Work to be completed: Take the lines below from the one with "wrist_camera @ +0" through the one with "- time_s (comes" and retype them exactly. Include nothing else, and no pictures.

==== Dataset ====

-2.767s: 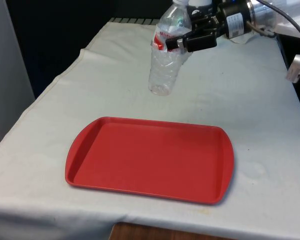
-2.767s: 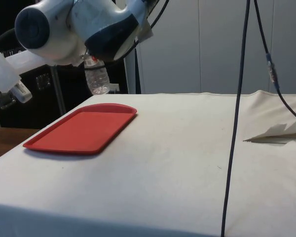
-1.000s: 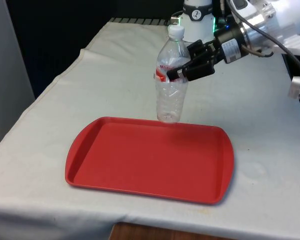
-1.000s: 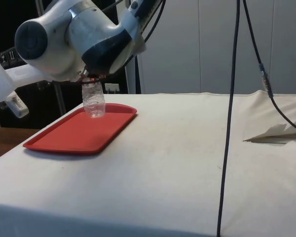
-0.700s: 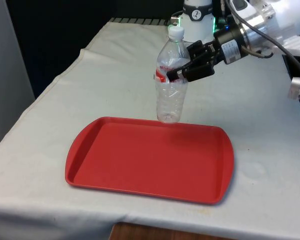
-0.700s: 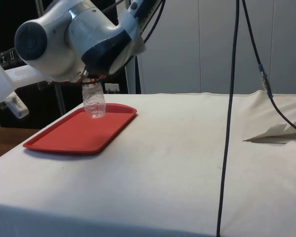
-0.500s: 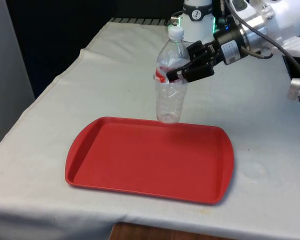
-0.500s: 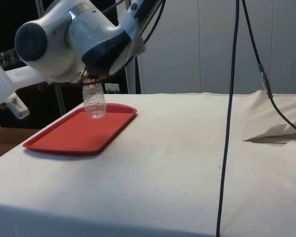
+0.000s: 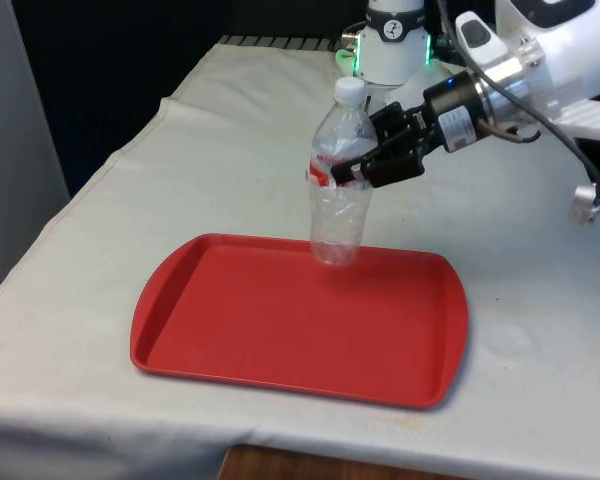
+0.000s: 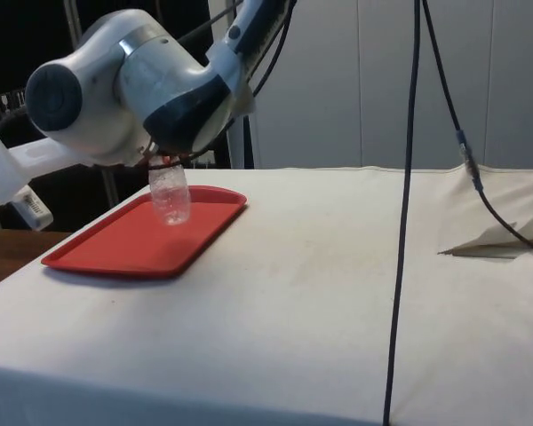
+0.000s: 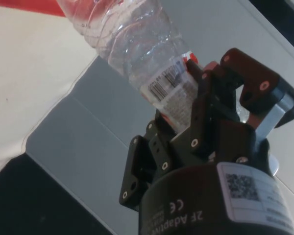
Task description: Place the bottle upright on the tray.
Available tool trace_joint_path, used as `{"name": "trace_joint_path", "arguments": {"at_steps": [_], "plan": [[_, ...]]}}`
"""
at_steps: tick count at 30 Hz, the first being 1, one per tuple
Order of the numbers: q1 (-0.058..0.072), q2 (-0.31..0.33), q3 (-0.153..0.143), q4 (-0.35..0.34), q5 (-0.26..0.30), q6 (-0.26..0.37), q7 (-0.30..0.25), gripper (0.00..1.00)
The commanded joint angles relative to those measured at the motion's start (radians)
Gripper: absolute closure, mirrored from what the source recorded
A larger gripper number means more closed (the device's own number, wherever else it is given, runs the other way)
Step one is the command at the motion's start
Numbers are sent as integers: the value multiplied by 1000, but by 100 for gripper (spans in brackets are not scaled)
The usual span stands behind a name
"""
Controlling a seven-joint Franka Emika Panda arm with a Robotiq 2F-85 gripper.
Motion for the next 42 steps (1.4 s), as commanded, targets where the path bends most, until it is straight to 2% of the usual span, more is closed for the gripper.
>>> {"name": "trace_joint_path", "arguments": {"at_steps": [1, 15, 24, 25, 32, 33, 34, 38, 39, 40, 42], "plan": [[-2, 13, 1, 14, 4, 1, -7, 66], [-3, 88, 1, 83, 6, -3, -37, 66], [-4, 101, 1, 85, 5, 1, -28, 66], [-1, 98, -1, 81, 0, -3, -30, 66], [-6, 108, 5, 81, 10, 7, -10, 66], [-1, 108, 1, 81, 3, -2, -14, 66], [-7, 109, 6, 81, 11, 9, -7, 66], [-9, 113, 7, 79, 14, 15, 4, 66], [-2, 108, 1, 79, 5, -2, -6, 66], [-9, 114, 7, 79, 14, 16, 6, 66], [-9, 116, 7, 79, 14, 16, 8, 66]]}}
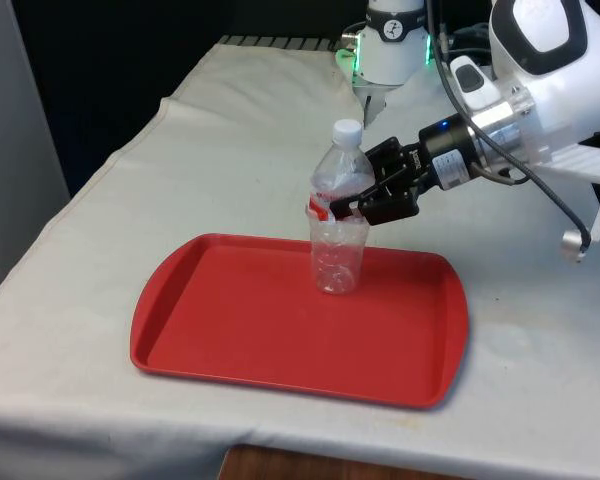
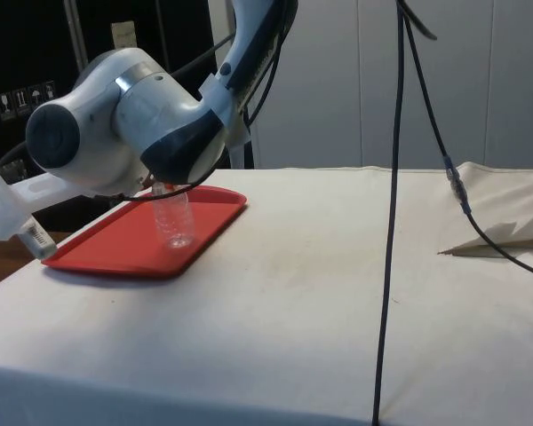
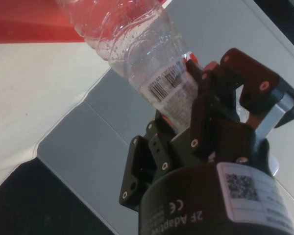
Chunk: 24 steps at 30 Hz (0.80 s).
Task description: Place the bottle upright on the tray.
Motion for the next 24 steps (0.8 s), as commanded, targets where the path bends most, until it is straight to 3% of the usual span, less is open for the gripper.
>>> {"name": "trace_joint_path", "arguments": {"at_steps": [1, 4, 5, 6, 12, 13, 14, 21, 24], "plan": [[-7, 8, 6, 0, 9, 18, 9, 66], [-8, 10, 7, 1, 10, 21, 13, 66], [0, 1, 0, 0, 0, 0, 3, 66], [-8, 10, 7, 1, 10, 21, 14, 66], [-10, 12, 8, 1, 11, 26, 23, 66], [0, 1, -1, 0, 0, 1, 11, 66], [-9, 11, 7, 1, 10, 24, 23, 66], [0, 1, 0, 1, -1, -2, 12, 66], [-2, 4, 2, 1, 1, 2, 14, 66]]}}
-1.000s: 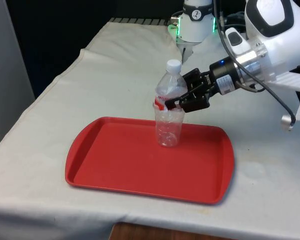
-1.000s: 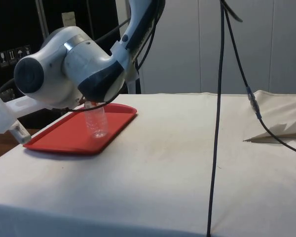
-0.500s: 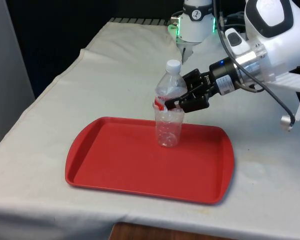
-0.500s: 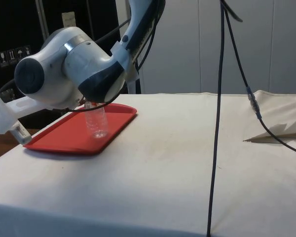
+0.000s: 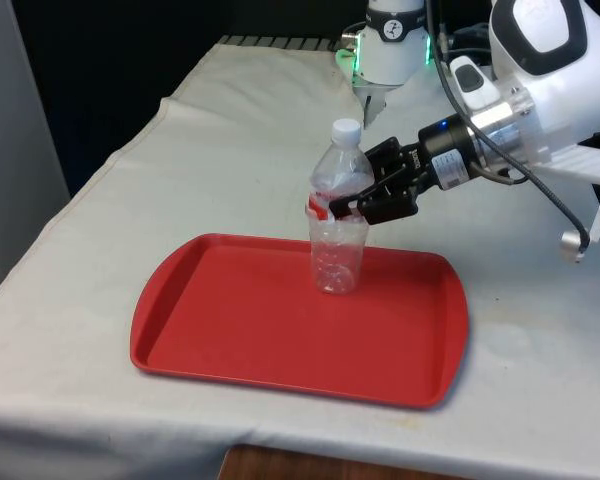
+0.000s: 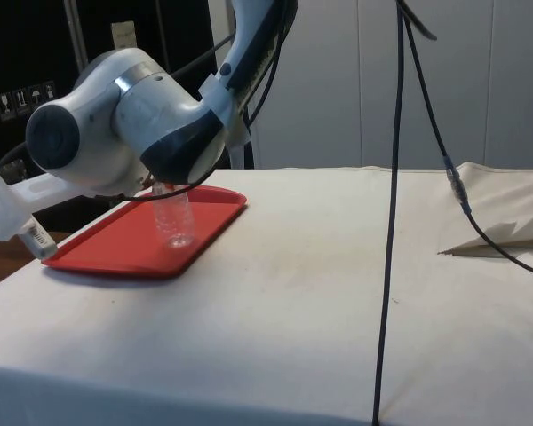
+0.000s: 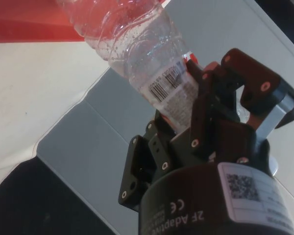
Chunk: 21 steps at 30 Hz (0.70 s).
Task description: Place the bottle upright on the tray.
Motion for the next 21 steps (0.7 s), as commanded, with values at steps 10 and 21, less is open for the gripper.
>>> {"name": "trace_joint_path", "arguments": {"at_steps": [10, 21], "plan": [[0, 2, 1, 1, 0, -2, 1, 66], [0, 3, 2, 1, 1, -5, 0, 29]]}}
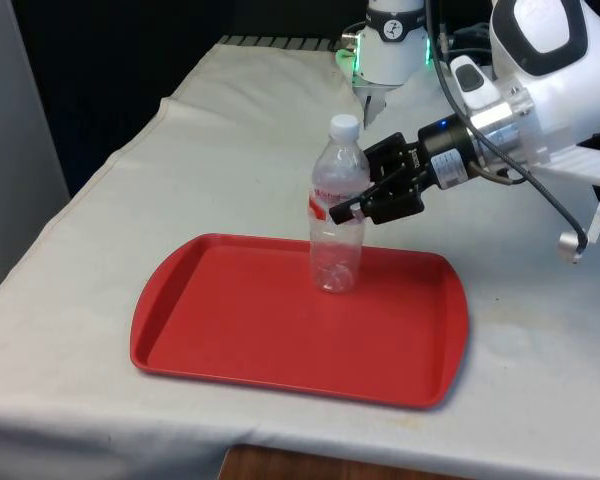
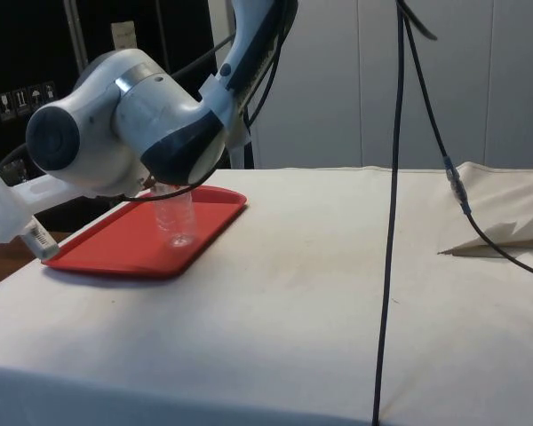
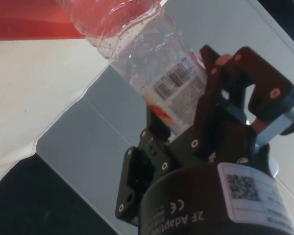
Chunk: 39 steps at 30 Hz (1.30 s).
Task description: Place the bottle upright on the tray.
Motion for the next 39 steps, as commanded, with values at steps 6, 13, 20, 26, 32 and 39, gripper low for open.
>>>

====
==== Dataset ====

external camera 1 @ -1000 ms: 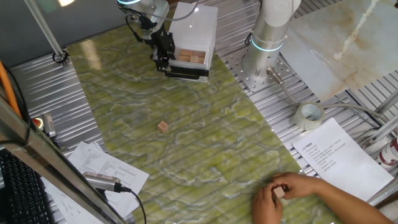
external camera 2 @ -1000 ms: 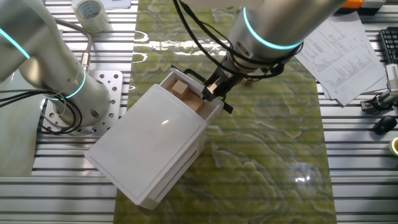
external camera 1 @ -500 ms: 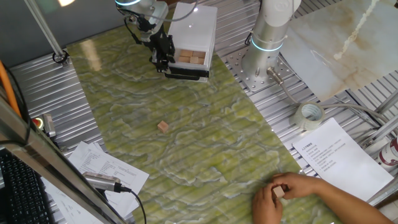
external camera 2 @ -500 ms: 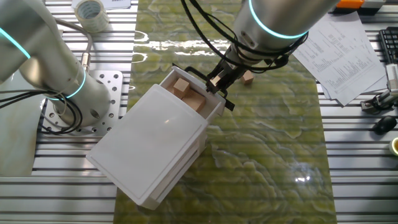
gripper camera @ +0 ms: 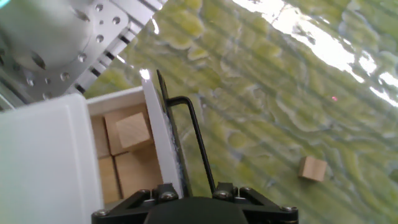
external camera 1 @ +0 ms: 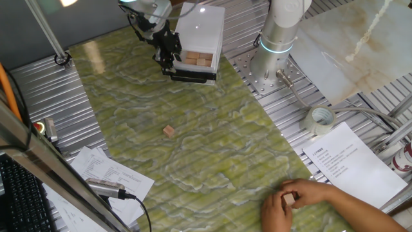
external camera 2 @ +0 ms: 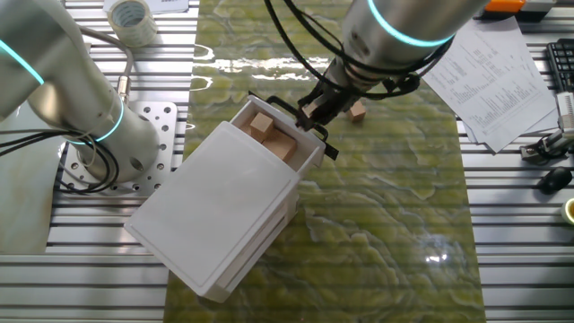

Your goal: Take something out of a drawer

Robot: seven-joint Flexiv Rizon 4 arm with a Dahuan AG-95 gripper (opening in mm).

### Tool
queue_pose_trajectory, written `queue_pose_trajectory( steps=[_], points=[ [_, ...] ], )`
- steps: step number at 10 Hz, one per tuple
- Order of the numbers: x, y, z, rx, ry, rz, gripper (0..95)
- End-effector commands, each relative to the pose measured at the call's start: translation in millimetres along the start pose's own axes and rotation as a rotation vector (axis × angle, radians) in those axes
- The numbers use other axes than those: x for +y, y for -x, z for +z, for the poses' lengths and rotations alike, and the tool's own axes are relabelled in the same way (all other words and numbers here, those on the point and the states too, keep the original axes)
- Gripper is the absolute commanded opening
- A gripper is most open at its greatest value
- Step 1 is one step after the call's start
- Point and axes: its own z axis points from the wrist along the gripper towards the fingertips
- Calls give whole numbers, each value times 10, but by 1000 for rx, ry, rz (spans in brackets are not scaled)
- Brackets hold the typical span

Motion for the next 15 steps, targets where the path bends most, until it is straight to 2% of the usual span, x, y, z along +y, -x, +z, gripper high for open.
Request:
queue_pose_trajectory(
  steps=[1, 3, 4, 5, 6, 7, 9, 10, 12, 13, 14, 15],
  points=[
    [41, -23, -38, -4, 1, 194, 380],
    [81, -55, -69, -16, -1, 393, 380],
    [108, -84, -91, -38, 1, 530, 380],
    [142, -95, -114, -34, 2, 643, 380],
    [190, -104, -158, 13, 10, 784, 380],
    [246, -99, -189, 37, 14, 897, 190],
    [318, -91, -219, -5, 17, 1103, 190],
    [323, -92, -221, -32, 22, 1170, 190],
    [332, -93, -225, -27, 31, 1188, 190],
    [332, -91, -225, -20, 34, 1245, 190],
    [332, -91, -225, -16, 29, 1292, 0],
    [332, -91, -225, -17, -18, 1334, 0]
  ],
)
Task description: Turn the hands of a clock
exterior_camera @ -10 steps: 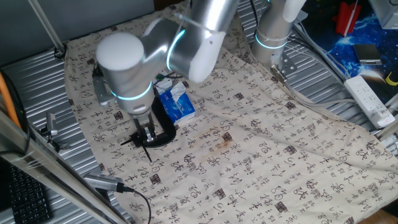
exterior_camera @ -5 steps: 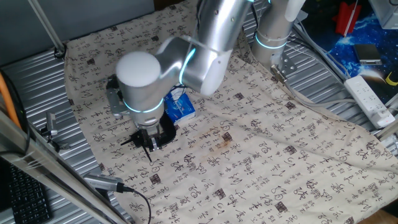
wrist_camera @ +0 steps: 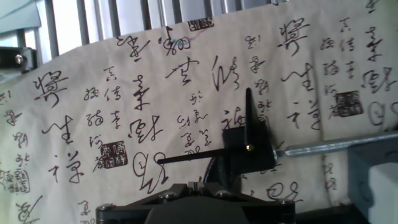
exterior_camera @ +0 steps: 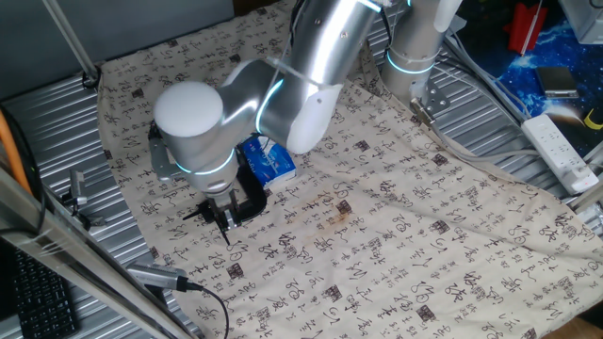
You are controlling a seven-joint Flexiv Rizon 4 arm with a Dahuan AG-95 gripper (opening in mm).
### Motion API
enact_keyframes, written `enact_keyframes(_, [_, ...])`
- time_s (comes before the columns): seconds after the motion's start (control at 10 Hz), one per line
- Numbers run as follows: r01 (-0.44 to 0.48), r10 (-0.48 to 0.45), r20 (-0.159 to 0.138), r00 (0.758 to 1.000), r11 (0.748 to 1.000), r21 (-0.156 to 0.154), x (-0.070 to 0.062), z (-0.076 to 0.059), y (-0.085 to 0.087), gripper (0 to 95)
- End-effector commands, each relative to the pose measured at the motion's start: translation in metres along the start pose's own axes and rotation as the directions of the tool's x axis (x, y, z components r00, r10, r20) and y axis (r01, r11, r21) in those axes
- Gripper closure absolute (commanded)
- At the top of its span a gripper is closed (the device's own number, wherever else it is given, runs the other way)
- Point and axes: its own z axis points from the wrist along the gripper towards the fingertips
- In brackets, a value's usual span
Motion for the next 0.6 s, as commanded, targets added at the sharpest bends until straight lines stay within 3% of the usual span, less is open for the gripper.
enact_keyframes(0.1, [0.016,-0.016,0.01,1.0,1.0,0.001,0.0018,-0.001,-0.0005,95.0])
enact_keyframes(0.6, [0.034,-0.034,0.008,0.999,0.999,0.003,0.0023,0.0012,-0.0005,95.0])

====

Solved exercise:
wrist_camera @ +0 steps: 
exterior_camera @ +0 steps: 
You are controlling a seven-joint Flexiv Rizon 4 arm with a Dahuan AG-95 gripper (opening in mm).
### Motion API
enact_keyframes, written `enact_keyframes(_, [_, ...])`
- time_s (comes before the columns): seconds after the motion's start (control at 10 Hz), one per line

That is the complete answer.